O nedenle toplum kutuplaşma çatışma ve mezhep bölücülüğü değil yüzde elli, yüzde beşi bile zor bulur.
Bindirilmiş kıtalarla yapılan mitinglerde yüz bin kişi toplarsınız. Ama bu ülkeyi germekten başka bir işe yaramaz.
Sayın başbakan bu tutumları ile açıkça suç işliyor.
Çünkü halkı bölmek istiyor.
Kin ve düşmanlığı tahrik ediyor.
Ülke insanının yarısını düşman olarak görüyor.
O nedenle gelinen aşama hiç de iç açıcı değildir.
Korkarım ki bu gidişle ya AKP gidecek, ya da Türkiye bölünmenin ve çatışmanın kaosuna yuvarlanacaktır.
Buna fırsat vermemek için bugün eylemlerin temelinde “Tayip istifa” solaganı doğru bir istektir.
Bir insan eğer “ben Allah'a inanıyorum, Allah'tan korkuyorum" diyorsa o zaman yalana, dolana sapmadan halka doğruları gösterip bunları da ispat edecek belgeler ortaya koymalıdır. Aksi takdirde tövbe edip iftira ettiklerinden özür dilemesi insanı küçültmez aksine büyütür.
Ülke’de bir korku imparatorluğu yaratan yönetim, insanlar hakkında düzmece kaset, CD, ses değiştirme yöntemleriyle her türlü suç delili oluşturulabiliniyor.
İnsanlarımız hakkında dinleme, dosyalama, takip ve soruşturma yaşamın bir parçası haline geldi.
Bu olumsuz yöntemlerle muhaliflere veya basın patronlarına “Dosyan veya arşivin kabarık sonra bunları millete açıklarım ayağını denk al” diyorlar.
Peki, bunlar suç değil mi?
Birileri bunu hep yapıyorlar. Yani sürekli korku yayıyorlar.
Bu nedenle Türkiye’de yönetim, siyaset artık tehdide ve şantaja boyun eğer hale gelmiş veya getirilmiştir.

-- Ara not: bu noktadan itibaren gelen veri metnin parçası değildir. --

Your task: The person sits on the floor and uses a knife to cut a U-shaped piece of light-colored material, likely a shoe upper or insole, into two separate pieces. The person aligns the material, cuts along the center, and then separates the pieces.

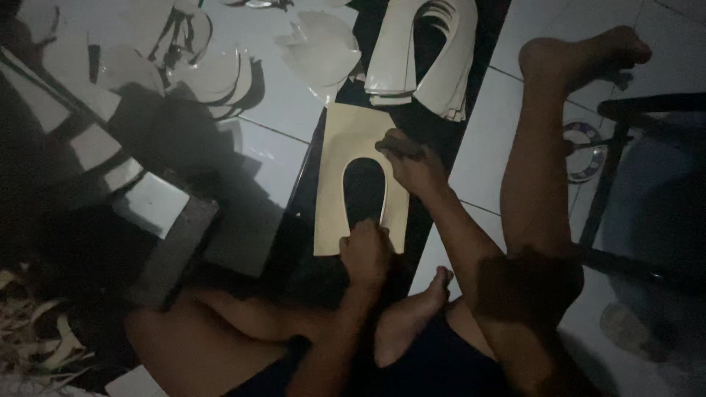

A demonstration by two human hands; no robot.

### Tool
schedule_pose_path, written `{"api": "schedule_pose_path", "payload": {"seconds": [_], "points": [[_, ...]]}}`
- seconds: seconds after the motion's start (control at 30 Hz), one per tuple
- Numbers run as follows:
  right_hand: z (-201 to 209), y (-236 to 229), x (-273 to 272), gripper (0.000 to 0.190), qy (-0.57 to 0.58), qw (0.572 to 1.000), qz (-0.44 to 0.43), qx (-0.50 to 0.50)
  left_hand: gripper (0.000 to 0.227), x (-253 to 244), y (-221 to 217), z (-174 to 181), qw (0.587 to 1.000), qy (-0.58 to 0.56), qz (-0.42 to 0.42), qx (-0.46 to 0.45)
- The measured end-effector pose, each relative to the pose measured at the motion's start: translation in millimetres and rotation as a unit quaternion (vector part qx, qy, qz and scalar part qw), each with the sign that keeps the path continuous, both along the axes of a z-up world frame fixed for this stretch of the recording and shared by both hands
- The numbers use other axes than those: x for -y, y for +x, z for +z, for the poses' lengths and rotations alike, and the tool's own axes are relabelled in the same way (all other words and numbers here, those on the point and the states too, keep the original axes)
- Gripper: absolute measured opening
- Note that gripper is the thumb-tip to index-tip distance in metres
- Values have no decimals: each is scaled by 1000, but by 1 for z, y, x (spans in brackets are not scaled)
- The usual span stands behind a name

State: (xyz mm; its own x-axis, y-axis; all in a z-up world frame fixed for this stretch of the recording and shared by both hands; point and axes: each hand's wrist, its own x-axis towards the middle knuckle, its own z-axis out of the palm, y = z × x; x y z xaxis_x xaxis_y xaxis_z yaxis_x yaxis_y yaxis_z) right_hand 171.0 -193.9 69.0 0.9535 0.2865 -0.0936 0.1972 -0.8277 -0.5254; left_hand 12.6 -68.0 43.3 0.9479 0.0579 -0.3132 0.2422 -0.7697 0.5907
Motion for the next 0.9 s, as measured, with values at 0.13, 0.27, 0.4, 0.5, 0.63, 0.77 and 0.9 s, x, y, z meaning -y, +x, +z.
{"api": "schedule_pose_path", "payload": {"seconds": [0.13, 0.27, 0.4, 0.5, 0.63, 0.77, 0.9], "points": [[15, -27, 16, 24, 89, 993, 32, 75, 20, -59, 9, -1, 974, 22, -145, -172], [17, -96, 14, 26, 95, 994, -48, -33, 14, -88, -8, -14, 989, -134, -57, -23], [33, -119, 4, 31, 87, 977, -178, -82, 27, -39, 11, -16, 973, -227, -20, 43], [44, -127, -1, 28, 111, 964, -226, -81, 37, -24, 4, -6, 956, -238, -64, 161], [46, -134, -10, 27, 79, 971, -213, -68, 39, -43, -21, 0, 968, -106, -191, 124], [44, -143, -26, 24, 71, 979, -167, -92, 51, -45, -41, -9, 965, -85, -198, 147], [44, -158, -35, 27, 41, 980, -121, -151, 55, -38, -59, -18, 966, -24, -234, 109]]}}
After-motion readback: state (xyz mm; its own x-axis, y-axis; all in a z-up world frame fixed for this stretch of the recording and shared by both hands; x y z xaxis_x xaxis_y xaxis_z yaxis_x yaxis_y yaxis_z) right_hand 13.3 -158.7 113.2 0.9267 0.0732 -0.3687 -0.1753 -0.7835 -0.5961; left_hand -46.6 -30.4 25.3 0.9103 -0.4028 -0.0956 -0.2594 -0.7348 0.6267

Siyasilerin bazıları bağırarak iftira atarak, yalan söyleyerek günü kurtarmaya çalışırlar.
Düşünen mantıklı insan bağırmaz.
Düşünemeyenler ise hep kavga çıkarırlar.
Bilge insanların dediği gibi:
Şerefle bitirilmesi gereken en asil görev hayattır. O nedenle insanları yaşatacağız ki devlet yaşasın.
Yazımın sonunda yüce Atatürk’ün şu sözleriyle bitirelim.
“Bir milletin, iş başında bulunan yöneticilerinde, Özel istek ve çıkar duygusu vatanın yüce görevlerinin gerektirdiği duygulardan üstün olursa memleketin yıkılıp kaybolması kaçınılmaz bir sondur."
Tanrı ülkeme birlik ve dirlik versin.